Fortunately, I shared this idea with some good friends of mine, well educated and intelligent thinkers, but not philosophers by trade. While I still feel a general goodwill towards our fellow humans should inform our actions and encourage us to seek the best for those we encounter, rather than just ourselves, I now acknowledge that this may very likely not be the right way to go about it. What one of my friends pointed out is, quite simply, mothers probably wouldn't like this. In fact, they theorized that mothers might react to this system violently, quite literally.

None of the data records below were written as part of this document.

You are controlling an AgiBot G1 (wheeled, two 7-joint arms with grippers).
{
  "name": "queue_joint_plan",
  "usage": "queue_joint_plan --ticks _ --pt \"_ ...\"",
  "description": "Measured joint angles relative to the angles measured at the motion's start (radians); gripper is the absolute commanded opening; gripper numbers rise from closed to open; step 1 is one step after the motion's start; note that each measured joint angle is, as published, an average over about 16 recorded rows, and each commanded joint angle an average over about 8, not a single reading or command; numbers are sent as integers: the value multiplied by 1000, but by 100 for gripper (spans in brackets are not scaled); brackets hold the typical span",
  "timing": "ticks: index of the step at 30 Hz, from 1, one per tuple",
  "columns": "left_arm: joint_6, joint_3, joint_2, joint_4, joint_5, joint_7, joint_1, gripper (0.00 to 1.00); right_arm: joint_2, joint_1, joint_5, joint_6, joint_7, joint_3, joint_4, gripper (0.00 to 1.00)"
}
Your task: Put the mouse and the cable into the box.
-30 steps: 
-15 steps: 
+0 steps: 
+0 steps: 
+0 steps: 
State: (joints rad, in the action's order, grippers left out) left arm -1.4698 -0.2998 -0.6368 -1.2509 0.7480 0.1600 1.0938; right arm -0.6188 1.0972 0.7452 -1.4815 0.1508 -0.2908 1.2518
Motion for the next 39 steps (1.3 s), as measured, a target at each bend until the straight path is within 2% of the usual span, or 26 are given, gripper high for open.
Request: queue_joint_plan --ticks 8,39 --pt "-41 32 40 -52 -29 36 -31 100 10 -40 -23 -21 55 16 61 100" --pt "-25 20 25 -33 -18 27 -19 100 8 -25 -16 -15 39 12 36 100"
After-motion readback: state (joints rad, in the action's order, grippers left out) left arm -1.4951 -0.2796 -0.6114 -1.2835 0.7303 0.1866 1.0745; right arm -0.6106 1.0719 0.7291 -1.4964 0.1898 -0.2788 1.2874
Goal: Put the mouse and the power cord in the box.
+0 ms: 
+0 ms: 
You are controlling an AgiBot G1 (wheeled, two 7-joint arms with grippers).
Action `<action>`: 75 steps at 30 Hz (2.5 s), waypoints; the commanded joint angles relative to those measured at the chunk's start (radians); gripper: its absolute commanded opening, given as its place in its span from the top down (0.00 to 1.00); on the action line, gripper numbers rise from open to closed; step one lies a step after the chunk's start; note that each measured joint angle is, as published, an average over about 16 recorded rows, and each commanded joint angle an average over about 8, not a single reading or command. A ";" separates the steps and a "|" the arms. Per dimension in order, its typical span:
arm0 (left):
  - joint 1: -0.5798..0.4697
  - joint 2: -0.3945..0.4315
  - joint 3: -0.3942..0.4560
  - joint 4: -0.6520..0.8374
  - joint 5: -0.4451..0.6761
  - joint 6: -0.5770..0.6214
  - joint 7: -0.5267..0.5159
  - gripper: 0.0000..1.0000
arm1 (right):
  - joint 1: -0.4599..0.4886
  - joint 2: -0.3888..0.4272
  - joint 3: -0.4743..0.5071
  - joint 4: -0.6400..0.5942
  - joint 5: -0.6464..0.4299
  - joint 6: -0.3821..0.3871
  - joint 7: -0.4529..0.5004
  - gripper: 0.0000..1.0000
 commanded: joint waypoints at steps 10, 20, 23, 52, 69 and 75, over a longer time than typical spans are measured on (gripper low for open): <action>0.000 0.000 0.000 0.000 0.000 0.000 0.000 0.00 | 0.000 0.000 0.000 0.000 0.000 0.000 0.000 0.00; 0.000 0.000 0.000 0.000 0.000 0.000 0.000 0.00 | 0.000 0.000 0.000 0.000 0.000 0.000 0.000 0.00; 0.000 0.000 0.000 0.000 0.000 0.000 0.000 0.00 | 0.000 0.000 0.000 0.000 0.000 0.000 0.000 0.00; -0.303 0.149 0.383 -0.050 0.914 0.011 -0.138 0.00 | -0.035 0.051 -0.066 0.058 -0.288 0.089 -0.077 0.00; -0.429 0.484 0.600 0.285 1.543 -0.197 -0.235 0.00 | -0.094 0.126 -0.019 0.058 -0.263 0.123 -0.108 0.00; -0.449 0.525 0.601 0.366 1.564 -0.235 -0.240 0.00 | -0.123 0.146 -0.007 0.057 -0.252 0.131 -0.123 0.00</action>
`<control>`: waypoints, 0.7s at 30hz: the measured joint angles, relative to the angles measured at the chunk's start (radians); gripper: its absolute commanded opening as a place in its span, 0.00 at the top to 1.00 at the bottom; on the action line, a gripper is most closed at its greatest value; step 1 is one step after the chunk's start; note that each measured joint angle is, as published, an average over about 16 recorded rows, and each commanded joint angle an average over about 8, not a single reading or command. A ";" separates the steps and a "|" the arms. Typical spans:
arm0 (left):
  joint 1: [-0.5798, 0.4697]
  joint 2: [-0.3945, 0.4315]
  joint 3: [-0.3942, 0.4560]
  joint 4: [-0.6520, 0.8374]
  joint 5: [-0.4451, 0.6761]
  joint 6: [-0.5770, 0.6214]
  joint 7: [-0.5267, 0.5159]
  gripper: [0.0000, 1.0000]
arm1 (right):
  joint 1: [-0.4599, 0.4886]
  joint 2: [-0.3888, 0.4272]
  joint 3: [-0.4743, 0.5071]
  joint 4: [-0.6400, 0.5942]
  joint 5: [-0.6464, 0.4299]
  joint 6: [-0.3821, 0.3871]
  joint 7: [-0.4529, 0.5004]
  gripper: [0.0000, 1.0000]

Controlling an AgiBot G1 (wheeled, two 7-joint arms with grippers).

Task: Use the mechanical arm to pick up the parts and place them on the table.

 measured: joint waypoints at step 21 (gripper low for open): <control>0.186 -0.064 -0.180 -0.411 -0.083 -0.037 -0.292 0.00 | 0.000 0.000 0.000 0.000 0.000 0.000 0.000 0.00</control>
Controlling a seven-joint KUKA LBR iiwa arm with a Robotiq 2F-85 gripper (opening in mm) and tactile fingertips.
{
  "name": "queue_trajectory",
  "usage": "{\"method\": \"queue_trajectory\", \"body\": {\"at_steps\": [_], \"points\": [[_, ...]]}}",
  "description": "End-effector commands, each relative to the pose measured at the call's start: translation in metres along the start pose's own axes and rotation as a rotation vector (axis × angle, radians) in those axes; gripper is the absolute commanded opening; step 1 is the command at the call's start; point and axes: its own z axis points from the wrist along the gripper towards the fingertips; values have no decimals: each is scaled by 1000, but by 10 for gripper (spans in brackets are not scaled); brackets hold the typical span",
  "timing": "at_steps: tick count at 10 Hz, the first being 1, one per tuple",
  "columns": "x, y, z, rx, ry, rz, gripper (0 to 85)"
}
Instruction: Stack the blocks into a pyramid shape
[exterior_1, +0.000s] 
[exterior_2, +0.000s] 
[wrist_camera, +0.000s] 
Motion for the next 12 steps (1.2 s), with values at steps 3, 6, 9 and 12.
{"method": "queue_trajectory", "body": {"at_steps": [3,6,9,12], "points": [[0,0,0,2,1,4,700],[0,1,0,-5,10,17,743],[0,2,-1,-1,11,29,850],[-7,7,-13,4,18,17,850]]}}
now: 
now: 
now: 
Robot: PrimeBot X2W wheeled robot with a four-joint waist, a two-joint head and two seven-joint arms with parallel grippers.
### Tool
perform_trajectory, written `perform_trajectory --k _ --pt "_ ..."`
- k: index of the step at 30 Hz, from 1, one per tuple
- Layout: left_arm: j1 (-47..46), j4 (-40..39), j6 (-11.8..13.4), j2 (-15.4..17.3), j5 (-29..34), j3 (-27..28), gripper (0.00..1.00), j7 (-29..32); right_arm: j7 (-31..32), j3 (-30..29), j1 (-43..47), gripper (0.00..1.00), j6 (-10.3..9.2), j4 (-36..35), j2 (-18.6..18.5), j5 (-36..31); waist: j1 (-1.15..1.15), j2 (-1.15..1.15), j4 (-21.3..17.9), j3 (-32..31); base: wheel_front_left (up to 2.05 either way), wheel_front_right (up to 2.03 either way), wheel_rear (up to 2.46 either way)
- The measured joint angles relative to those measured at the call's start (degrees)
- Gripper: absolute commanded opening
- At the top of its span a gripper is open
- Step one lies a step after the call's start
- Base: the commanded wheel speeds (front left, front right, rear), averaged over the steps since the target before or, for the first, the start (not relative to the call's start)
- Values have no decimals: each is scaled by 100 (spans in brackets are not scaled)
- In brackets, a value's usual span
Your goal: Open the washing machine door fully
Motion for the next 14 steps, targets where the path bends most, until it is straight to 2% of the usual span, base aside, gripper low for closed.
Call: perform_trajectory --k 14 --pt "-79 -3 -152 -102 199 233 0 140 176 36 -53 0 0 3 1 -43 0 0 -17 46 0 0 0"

By contributing this viewpoint, which I had overlooked, probably due to my own general antipathy towards children, my own thought became deeper, more in line with reality. This illustrates two important points. First, we should never become so enamored of our model representing a system that we forget the original system we set out to consider. And second, we all have blind spots, and we all have contributions that can help each other out when something gets stuck in our blind spots. So come, let us do philosophy together!


elfarmy17 said...

I don't trust society to do a good job of raising me, unfortunately, nor do I trust them to raise any future kids of mine in a manner to my liking. That's the problem with your idea: once it's solidly implemented, I think it would work well. But precious few people will advocate it at the moment, for precisely the reasons why it's a good idea (there are serious problems with both society and many people).

Kenny said...

Well... yes... It sounds like you have quite admirable parents and a stable developing environment. But would you be so callous as to deny others a chance at the same in order to ensure that your particular progeny have your guidance? No, I agree with you, implementing this suddenly would probably be a failure, if not a violent failure. But, one might move toward this situation if we emphasized rebuilding the community/neighborhood as a pillar of daily life. I also would be happy to see communities show a bit more internal diversity, which relates back to the last post. It is all well and good to bus the poor kids to the rich 'hood and vice versa, but it would be better if both rich and poor lived in the same 'hood.

elfarmy17 said...

Yes, I know it's selfish of me.
As for community integration, yes, it would be better. Unfortunately, the rich people tend not to want to live near the poor. My grandma's cousin actually moved to a different neighborhood because it was "becoming less-respectable" (by which he meant that a lot of African American families were moving in).
Living near each other, or at least visiting each other often, would definitely help to span the gap between classes. I know just visiting some of my friends who actually aren't that different from me has expanded my viewpoint on some things.

Kenny said...

Sorry for the delay in responding, I wanted to get a better account of where a fact I am going to use comes from. A friend, whom I rather trust, heard in a psychology class that a bigger indicator of happiness than one's wealth is one's wealth relative to one's neighbors. Which provides some explanation of the desire to "keep up with the Jones'." So, moving to a neighborhood populated with less affluent people would actually be a method to increase one's happiness, the rich should want to live near the poor.